Dear Friends,

Welcome to the Spaghetti Dinner weekend! The fall Dinner always happens in the midst of falling leaves
and football. I hope you can come over and join us for some great food and friendship. The team always needs
your help to serve others, so if you have a little time to give this weekend, it is greatly appreciated.

I apologize for the chill that is in the church. We moved daily Masses into the school and rectory this
past week and they will continue in those locations until we get the new furnace working. The hope is to have
heat in the building by November 1st. We are three weeks behind schedule because of the surprise uncovering of
asbestos in the dirt in the crawl space. The project should have been completed by now, but we are going to have
to endure at least one more weekend of cold before the heat is on. Just dress as if you were going to a fall
football game when you come to Mass!

I am deeply grateful to all who have generously donated to the new furnace fund. Every gift means we
will have to borrow a bit less to pay for the project. The asbestos remediation costs added an additional $23,000
to a project that was already running just shy of $200,000. With everyone helping, we can make this a
manageable debt for the parish to handle. Thanks!

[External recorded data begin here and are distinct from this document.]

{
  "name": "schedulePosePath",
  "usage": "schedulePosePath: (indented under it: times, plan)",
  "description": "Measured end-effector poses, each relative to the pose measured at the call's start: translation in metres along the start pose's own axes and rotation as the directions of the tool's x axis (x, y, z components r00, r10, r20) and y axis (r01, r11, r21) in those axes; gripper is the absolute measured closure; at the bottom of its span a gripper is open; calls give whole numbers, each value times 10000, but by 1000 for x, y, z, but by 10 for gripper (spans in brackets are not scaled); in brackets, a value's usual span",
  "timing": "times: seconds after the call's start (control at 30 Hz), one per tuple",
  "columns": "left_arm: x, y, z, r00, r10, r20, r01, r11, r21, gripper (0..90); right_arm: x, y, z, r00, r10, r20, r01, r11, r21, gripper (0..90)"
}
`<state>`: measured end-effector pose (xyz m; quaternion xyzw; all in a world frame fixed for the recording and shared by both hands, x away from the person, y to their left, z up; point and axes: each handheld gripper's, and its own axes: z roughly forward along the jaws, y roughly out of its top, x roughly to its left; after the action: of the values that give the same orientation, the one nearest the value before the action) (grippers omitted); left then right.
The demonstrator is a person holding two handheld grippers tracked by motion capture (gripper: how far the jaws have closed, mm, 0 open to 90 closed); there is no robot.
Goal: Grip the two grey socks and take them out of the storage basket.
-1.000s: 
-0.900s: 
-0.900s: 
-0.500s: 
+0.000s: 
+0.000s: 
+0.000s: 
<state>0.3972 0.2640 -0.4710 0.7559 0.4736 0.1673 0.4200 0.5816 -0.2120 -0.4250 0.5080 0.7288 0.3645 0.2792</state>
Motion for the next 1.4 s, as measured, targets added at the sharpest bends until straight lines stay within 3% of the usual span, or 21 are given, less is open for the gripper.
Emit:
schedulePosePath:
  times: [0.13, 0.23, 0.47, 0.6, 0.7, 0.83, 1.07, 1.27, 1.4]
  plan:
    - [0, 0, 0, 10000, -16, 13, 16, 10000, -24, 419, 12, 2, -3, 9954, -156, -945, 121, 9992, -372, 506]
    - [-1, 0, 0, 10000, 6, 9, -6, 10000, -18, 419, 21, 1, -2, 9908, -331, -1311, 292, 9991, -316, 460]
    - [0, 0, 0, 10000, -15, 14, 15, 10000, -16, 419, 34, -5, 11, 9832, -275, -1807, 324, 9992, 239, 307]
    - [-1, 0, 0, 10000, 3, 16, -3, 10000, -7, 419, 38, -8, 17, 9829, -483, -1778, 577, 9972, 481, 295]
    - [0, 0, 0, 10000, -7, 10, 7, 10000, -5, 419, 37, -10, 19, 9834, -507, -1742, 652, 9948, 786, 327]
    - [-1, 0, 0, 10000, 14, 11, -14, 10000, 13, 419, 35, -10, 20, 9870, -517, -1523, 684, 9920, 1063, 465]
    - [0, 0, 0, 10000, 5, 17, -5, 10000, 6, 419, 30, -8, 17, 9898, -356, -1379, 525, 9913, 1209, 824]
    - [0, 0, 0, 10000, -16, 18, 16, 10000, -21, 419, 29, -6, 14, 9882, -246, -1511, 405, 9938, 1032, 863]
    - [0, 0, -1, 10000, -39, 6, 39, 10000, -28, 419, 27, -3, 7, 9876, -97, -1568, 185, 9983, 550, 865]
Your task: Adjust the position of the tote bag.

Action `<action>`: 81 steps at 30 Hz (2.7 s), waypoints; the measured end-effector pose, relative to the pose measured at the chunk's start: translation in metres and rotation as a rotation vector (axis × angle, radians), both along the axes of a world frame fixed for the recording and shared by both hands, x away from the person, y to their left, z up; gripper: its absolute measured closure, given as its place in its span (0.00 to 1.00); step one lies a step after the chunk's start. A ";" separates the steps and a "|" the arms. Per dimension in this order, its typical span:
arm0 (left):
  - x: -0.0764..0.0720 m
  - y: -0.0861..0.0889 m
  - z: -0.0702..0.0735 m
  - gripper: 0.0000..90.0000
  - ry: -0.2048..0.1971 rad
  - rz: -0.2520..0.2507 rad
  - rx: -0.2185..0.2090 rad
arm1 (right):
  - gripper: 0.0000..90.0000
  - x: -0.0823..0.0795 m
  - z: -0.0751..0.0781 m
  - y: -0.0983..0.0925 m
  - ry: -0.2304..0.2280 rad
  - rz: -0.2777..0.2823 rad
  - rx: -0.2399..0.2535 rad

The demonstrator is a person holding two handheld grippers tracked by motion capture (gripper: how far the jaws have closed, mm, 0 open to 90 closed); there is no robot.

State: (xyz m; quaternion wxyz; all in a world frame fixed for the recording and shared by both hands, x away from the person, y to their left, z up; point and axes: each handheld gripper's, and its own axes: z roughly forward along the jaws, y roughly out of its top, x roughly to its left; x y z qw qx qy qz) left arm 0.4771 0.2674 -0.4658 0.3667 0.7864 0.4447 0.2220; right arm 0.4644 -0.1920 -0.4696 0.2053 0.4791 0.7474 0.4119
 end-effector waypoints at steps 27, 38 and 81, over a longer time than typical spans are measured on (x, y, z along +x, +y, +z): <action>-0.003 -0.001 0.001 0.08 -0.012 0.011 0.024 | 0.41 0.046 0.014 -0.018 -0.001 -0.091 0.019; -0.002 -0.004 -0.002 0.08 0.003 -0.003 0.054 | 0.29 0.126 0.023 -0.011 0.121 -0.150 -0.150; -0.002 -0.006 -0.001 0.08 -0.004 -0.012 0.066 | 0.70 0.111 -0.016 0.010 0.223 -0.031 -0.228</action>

The readings this weekend remind me of why we so desperately need to be a part of a church and why
we cannot be Christians by ourselves. It requires the wisdom of a community to truly understand and live what
Jesus taught. Jesus’ Father is not known by everyone and is not easily known. The reason is not that the God of
Jesus is weird, but that our understanding, our education, and our imagination are marked by the limits of this
world’s experience. We are so self-centered and marked by a fear of death that we cannot even begin to imagine
the kind of love God has for us. God’s love for us is so hard to understand because it is not necessarily what we
want. Our wanting and our desires are limited by our earthly experience. Look at the reaction of the disciples in
today’s gospel. They are talking about earthly ways of being while Jesus is talking about heavenly ways of
acting. To them, Jesus’ teaching is a strange thing – suffering? death? resurrection? humbleness? offering of
self? Their minds have been dulled by earthly desires. They seek an earthly glory and an earthly ease of life.

Jesus summarized his teaching by saying, “the time has reached its fullness, the Kingdom of God is at
hand; change your hearts and believe the good news.” Too often we interpret “change your hearts” (or in the
Greek original “metanoia”) as Jesus setting up a good moral order which would be required to participate in the
Kingdom. Rather, Jesus is inviting us to learn to fix our mind on God’s absolute goodness and love whereby we
can learn to leave behind the person that we thought we were and begin to be a person who lives formed by the
desires of heaven.

Look at all the conversion stories of the saints. They were formerly fixed on earthly success and God
invited them into heavenly success. Frances Cabrini leaves her Italian homeland to care for poor immigrants
striving to make their way in the United States. She sets up schools and hospitals for the poorest of the poor; for
the people no one else wanted. Ignatius of Loyola stops being a rich kid soldier to form a new force to educate
others for the kingdom. Francis of Assisi leaves the wealth of his familial home to be a beggar for Jesus and
radically embrace the gospel. Damien of Molokai journeys around the world to live in a leper colony. Oscar
Romero chooses to side with the poor and is assassinated for his voice of love for them. And on and on go the
stories.

Being a part of the church reminds me that this conversion is ongoing. That I need others to help me
change my heart so that it remains fixed on the things of heaven. I need others to encourage me to live in love
and not in self-centeredness. I need prayer to help me see how I can be more open to love those who are hard to
love. Alone I would soon forget the heavenly vision and values and would return to the things of this earth.
Together, with you, I can live the life that Jesus invited me into. Where “whoever wishes to be great among you
will be your servant; whoever wishes to be first among you will be the slave of all. For the Son of Man did not
come to be served but to serve and to give his life as a ransom for many.”